Integrative assessments and approaches to osteoporosis

Photo Cred: Nino Liverani/Unsplash

By Kim Furtado, ND

Osteoporosis is considered a silent condition. Women are often diagnosed with osteopenia and feel helpless about managing bone loss. Many will take the recommendations, increasing weight-bearing exercises and implementing calcium and vitamin D supplements. However, several patients decline pharmaceutical interventions due to concerns about efficacy and side effects. 

Integrative health practitioners can address osteoporosis in a holistic, comprehensive way. When I teach my patients about their bones, I describe two teams that are actively working, the osteoblasts and osteoclasts.  Bone is a dynamic, not stagnant tissue. Osteoblasts are bone cells that form new bone, and osteoclasts break-down bone to release minerals into circulation. Both actions are always occurring in bone tissue.    

A dual energy x-ray absorptiometry (DEXA) scan is used to measure bone loss. When a patient’s DEXA score is less than -2.4, she is diagnosed with osteoporosis. This score does not indicate that bone building is not occurring. It simply indicates that the rate of bone break-down is happening at a faster rate than bone-building, and that is quantified by the score in the scan.  Through various factors including lifestyle, nutritional, hormonal, and environmental influences, the osteoclasts’ actions are more dominant than the osteoblasts’ actions. The most serious health concern related to osteoporosis is the increased risk of fracture, which can lead to chronic pain, long-term disability, and death.  

My first step is to figure out what factors are helping the osteoclasts.  The initial laboratory work-up includes salivary adrenal hormone testing, such as circadian cortisol, dehydroepiandrosterone (DHEA), estradiol, progesterone, and testosterone.

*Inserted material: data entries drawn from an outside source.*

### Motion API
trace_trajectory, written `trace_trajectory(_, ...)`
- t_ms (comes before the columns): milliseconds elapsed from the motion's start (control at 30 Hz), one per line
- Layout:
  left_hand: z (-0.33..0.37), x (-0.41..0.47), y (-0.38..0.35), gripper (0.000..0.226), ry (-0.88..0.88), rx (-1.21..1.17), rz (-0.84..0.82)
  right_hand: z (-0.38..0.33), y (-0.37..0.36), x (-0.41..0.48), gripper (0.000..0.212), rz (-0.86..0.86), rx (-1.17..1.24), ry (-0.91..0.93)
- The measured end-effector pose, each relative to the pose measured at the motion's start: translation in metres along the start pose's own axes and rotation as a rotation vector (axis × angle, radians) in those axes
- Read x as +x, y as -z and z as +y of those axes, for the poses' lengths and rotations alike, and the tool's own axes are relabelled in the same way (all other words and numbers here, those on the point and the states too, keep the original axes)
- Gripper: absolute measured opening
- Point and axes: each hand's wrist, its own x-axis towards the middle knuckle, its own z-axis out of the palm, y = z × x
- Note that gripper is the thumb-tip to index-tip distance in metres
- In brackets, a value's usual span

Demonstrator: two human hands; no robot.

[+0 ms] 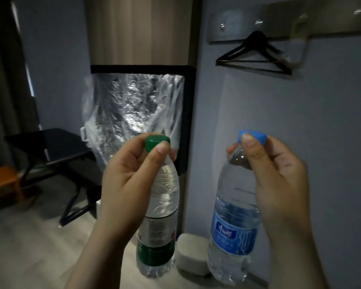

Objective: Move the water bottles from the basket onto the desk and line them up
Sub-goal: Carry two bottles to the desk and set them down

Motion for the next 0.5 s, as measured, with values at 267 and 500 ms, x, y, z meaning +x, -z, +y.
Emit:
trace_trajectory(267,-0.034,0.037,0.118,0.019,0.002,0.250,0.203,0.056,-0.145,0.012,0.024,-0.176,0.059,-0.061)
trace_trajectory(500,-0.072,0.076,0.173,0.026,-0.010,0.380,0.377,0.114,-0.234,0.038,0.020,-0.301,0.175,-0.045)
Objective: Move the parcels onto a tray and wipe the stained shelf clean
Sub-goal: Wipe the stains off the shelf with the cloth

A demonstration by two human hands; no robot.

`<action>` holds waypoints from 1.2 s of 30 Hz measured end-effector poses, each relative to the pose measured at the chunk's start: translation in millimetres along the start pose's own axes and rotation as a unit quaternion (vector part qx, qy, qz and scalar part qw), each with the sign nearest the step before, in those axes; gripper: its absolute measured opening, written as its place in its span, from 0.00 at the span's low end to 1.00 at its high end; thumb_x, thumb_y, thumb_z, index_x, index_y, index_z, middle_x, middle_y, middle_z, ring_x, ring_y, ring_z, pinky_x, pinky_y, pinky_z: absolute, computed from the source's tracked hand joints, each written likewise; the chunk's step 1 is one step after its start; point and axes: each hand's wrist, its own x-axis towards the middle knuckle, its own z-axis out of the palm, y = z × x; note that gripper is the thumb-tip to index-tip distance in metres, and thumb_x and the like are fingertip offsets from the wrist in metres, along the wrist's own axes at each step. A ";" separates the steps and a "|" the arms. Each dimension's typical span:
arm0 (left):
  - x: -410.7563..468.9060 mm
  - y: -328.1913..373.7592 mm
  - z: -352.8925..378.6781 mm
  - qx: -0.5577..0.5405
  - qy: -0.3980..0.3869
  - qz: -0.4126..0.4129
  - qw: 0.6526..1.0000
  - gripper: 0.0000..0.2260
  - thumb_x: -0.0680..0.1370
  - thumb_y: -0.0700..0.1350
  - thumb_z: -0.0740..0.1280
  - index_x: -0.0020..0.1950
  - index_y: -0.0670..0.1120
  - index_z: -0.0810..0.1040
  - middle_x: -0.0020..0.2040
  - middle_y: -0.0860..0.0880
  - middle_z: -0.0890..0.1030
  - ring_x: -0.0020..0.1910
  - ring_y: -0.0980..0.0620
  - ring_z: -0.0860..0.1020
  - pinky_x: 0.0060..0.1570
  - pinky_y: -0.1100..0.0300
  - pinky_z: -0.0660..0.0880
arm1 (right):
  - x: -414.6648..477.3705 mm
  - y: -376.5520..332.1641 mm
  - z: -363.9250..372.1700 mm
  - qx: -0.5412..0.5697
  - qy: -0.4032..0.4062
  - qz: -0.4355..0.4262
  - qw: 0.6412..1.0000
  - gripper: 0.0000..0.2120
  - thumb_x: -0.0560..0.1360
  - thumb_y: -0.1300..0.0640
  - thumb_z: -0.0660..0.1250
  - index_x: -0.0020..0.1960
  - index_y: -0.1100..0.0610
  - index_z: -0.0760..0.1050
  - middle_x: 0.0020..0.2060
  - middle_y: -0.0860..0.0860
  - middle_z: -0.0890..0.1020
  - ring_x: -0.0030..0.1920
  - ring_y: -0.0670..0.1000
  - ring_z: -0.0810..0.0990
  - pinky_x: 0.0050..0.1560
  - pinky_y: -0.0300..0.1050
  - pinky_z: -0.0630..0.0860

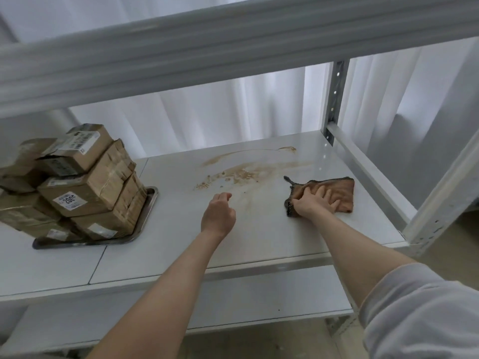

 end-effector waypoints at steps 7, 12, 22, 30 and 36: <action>-7.0 -45.7 -23.2 0.018 0.000 -0.039 0.999 0.19 0.78 0.37 0.59 0.69 0.41 0.69 0.66 0.44 0.72 0.65 0.47 0.72 0.63 0.54 0.71 | -40.7 -107.0 39.6 -0.080 -0.112 -0.240 0.961 0.29 0.80 0.46 0.55 0.79 0.49 0.49 0.78 0.55 0.41 0.77 0.57 0.39 0.74 0.62 0.39; -4.8 -60.1 -31.9 0.021 0.013 -0.064 0.998 0.17 0.79 0.39 0.59 0.68 0.41 0.70 0.65 0.43 0.73 0.64 0.46 0.73 0.62 0.54 0.71 | -73.6 -145.4 59.5 -0.089 -0.156 -0.375 0.910 0.22 0.80 0.55 0.58 0.73 0.46 0.65 0.78 0.53 0.51 0.78 0.55 0.47 0.75 0.58 0.44; 3.7 -38.9 -33.4 0.051 -0.076 -0.069 0.993 0.20 0.79 0.41 0.58 0.71 0.41 0.67 0.71 0.43 0.65 0.66 0.43 0.70 0.65 0.51 0.68 | -51.6 -72.1 17.3 -0.068 -0.071 -0.200 0.975 0.29 0.75 0.38 0.64 0.74 0.40 0.61 0.77 0.51 0.54 0.76 0.57 0.54 0.73 0.55 0.55; -14.6 -74.6 -54.6 0.057 -0.084 -0.108 0.989 0.20 0.79 0.42 0.58 0.72 0.42 0.65 0.71 0.42 0.63 0.65 0.42 0.71 0.66 0.50 0.68 | -46.2 -81.3 30.4 -0.051 -0.064 -0.077 0.994 0.29 0.80 0.43 0.54 0.78 0.48 0.51 0.78 0.56 0.42 0.77 0.59 0.40 0.75 0.60 0.41; -30.4 -108.5 -71.3 0.056 -0.064 -0.131 0.988 0.19 0.79 0.41 0.57 0.71 0.43 0.68 0.71 0.43 0.64 0.65 0.44 0.71 0.64 0.53 0.67 | -74.8 -151.4 62.0 -0.072 -0.118 -0.227 0.964 0.28 0.80 0.52 0.56 0.78 0.47 0.52 0.78 0.56 0.42 0.77 0.58 0.40 0.75 0.61 0.40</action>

Long-term chronic stress, as well as menopausal changes in hormonal levels, are known factors that accelerate bone loss. 

Air pollution causes systemic as well as tissue-specific inflammatory changes and may be a factor in the pathogenesis of osteoporosis. Cadmium, fluoride, smoking, and lead are known contributing environmental factors for osteoporosis. 

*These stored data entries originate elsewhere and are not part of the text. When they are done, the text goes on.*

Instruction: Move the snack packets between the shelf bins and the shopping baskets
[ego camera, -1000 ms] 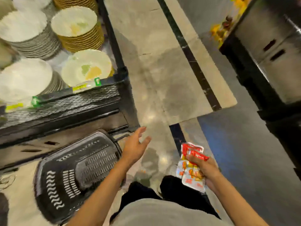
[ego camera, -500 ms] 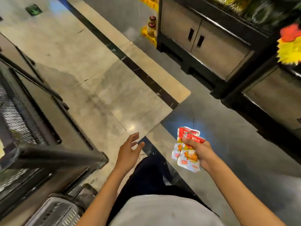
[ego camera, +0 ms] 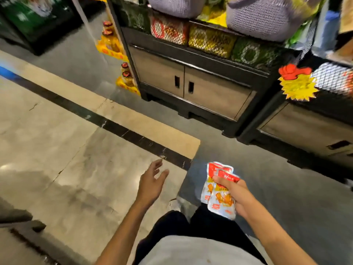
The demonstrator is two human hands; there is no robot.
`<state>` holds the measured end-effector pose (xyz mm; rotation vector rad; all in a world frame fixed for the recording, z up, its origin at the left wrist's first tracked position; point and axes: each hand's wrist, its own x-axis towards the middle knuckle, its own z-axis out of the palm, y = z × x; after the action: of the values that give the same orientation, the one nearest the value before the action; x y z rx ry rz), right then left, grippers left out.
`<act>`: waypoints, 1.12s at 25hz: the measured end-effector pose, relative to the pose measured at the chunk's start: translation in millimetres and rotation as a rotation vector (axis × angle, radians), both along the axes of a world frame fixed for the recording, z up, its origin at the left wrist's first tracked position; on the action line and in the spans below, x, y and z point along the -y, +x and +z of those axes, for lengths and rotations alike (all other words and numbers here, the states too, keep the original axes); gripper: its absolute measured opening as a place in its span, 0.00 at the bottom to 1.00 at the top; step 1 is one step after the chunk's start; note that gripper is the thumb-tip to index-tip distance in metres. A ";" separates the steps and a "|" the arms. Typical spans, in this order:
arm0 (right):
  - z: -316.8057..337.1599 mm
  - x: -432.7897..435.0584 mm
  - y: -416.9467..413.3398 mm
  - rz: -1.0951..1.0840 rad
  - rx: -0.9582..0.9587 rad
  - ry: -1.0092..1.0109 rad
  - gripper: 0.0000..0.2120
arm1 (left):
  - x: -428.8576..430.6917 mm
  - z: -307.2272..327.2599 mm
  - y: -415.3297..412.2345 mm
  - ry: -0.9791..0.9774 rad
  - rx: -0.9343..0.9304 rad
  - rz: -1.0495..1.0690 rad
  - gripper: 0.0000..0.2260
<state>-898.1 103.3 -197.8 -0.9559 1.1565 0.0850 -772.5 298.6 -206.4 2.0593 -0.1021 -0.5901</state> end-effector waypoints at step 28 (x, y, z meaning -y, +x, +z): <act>262.9 447.5 422.4 -0.337 0.549 -0.699 0.17 | 525.5 220.8 459.6 -0.420 0.852 -0.554 0.20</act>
<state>-475.7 -344.2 65.1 -1.2662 0.8125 -0.8544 -313.0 -226.9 14.4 1.7217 -1.2101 0.0438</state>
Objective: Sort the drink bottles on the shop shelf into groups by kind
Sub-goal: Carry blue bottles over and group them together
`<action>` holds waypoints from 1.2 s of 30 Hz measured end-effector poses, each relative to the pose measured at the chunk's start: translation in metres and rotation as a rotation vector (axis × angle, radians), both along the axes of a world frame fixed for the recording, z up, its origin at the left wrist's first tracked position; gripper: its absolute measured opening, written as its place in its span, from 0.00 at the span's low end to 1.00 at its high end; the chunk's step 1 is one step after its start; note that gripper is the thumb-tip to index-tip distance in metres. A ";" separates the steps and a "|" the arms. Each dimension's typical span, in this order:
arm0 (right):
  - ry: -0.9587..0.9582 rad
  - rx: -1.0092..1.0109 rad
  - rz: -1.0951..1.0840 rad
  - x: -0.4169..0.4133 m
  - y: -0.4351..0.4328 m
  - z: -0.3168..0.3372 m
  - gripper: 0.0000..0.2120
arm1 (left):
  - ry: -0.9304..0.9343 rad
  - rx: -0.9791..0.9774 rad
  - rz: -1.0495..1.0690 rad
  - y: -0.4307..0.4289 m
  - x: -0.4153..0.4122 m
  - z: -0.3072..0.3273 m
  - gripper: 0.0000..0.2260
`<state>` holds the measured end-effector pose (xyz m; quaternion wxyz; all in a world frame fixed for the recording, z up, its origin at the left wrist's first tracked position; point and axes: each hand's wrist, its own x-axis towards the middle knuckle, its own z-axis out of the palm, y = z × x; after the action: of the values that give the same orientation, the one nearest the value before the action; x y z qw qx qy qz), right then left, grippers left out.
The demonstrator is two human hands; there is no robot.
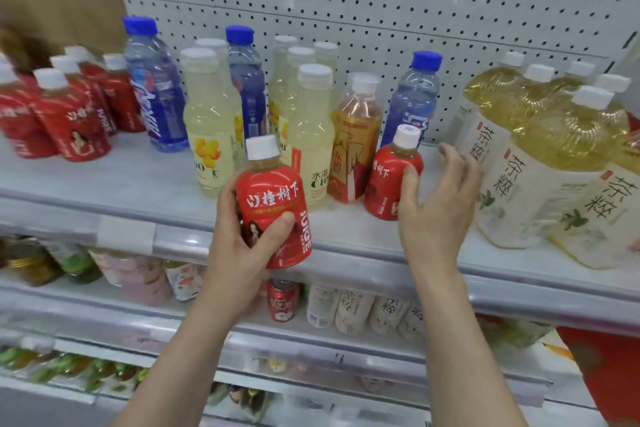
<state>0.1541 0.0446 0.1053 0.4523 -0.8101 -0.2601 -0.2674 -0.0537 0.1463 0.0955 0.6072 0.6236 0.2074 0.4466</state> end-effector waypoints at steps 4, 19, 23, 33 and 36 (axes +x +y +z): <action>0.268 -0.049 0.286 0.005 0.018 -0.003 0.36 | -0.016 -0.002 0.034 0.010 -0.012 -0.002 0.35; 0.226 0.364 0.320 -0.151 0.067 0.037 0.28 | -0.040 0.016 0.035 0.132 -0.121 0.009 0.34; 0.258 0.240 0.508 -0.210 0.127 0.031 0.30 | -0.040 0.030 0.127 0.187 -0.169 0.007 0.32; 0.318 0.042 0.607 -0.263 0.281 0.026 0.32 | 0.138 0.145 0.215 0.310 -0.235 0.022 0.31; 0.307 -0.044 0.583 -0.262 0.313 0.020 0.37 | 0.170 0.198 0.199 0.331 -0.227 0.019 0.31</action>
<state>-0.1083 0.3577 0.1252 0.5259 -0.7420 -0.4157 0.0042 -0.2808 0.4775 0.1140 0.4759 0.6923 0.2738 0.4682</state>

Since it is difficult to assess a client’s specific body burden in relationship to all known factors, I find provoked toxic element body burden testing can be useful. Thyroid function, iron, ferritin, and vitamin D levels are also beneficial tests.  

When able, I will also encourage patients to monitor progress of treatment with at least quarterly urinary tests of pyrilinks-D, normalized to creatinine. Over time, we can watch for trends in the bone breakdown process.

Nutritional intervention should encourage high levels of mineral-rich foods, and reduce high amounts of animal protein, caffeine, soda, and alcohol, which are known disruptors of absorption or retention of minerals. The deeper dive includes understanding risks posed by acid-blocking medications, and improving digestion through bitters, mineral-infused vinegars, or digestive enzymes and betaine hydrochloric acid.  

Each person’s appropriate nutritional and digestive functional medicine analysis is relevant to the osteoporosis work-up. Weight-bearing exercises is a great boon for the osteoblasts. It is also advisable to provide some added support such as complex partially hydrolyzed collagen and its associated proteins including bone morphogenetic proteins (BMPs).     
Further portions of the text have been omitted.